Unlike the unmannered charm of "Litany," however, many of the poems in Wet suffer from that adjective-y, wordy poetic diction and formal blandness of many American MFA students, in general, and the rather learned, cloying sensuousness of many female poets, in particular. Was it her MFA education after 1993 that caused this change? Maybe. I hope her second book will be less self-conscious.
Profile Image for Sarah.
Author 6 books51 followers
August 5, 2020
Some of the poems here, especially "Litany," are just stellar. I have a number of poems dog-eared because they do things I do not generally do in poetry but find really intriguing and helpful. But many of them do more than fall flat, they offend.

Just as I finished the first section, I thought to myself, "Why is this book in sections?" I can so rarely tell with contemporary poetry books why poets add sections--like, I'm sure they see some connection but it feels like more an artifact of their process and anything useful for a reader. Then I read the second section and DEFINITELY saw a theme--and not a pretty one. Generously, I'll say chunks of this book, many of them in the second section, did not age well. Creedon does that thing where she writes beautifully about the poor, the misbegotten, the struggling. To me this type of poem is condescending; it's an author "humanizing" people who society overlooks. And on the surface this seems fine. But, like, people don't need your humanizing, poet; they are already fully human. To seek to humanize those who never asked you to just points to the fact that YOU failed to see them as human in the first place. UGH. UHG. So yeah, after the second section I was a little over this.

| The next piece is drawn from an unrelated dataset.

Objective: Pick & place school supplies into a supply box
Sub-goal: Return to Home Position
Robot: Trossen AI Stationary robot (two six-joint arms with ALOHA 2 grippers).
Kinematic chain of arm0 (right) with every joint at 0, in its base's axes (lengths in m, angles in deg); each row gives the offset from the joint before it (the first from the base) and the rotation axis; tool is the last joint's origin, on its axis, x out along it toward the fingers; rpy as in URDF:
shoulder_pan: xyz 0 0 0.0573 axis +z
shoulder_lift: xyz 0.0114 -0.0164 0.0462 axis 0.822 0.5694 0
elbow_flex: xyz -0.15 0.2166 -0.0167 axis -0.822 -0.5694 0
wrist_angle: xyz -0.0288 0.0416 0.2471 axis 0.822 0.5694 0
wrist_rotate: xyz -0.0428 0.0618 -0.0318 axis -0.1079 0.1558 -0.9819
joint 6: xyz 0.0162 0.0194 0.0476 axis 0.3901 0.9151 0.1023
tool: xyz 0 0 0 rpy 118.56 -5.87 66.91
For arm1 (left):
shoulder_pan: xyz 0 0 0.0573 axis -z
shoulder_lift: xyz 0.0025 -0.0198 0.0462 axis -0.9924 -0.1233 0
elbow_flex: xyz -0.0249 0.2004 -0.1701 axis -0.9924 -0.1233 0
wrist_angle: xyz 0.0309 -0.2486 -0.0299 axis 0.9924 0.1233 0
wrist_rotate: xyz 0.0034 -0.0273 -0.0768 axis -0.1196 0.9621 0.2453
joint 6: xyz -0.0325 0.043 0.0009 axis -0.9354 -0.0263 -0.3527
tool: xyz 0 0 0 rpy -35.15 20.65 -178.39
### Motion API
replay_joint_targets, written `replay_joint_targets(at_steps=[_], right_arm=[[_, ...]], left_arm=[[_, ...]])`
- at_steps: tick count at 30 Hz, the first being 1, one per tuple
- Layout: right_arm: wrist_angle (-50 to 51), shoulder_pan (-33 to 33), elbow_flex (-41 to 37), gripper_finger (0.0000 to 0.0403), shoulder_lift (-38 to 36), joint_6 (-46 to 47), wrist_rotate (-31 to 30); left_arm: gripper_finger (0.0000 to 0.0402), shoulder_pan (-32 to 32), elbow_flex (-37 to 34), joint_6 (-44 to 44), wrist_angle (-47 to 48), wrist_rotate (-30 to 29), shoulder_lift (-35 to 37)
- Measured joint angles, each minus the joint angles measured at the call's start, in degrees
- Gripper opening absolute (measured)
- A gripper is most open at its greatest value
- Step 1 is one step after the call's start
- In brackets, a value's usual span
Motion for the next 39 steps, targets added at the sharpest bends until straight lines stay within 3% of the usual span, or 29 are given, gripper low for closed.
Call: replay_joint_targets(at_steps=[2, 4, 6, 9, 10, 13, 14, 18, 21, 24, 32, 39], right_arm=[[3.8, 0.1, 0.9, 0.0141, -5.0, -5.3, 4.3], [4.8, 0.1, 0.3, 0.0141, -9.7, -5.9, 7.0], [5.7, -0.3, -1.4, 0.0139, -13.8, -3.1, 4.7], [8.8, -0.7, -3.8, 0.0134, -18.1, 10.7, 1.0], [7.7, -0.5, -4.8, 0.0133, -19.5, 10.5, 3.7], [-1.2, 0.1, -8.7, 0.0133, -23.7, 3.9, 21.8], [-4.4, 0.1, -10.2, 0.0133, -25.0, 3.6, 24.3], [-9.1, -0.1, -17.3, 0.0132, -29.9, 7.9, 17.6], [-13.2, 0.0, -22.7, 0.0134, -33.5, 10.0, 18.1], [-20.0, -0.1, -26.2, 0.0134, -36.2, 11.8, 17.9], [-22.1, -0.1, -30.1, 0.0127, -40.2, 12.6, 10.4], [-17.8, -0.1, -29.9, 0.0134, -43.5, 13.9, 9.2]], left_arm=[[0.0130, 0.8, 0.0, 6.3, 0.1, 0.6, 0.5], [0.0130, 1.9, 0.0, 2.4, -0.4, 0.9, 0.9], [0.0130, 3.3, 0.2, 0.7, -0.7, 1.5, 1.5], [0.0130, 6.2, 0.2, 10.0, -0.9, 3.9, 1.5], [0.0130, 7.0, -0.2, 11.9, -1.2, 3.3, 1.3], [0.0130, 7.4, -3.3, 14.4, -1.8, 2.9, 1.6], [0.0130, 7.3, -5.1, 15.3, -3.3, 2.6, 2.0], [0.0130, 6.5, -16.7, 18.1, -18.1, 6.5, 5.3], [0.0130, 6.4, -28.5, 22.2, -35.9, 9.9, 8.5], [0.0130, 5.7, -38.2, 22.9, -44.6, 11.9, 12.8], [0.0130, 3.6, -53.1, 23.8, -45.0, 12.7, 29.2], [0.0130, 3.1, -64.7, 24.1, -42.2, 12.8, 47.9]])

Profile Image for Alex Myers.
Author 7 books149 followers
March 9, 2014
Loved the poems that had mythological themes - these were by far my favorite because I enjoyed the interplay of modern themes/sensibility with the familiar tales (particularly Medusa). Throughout, the author's diction is amazing: word choice that made me read lines again and again. My one complaint would be the order of the poems. I found that at times the sequence had too many of a similar theme in a row or the opposite: too jarring of a contrast.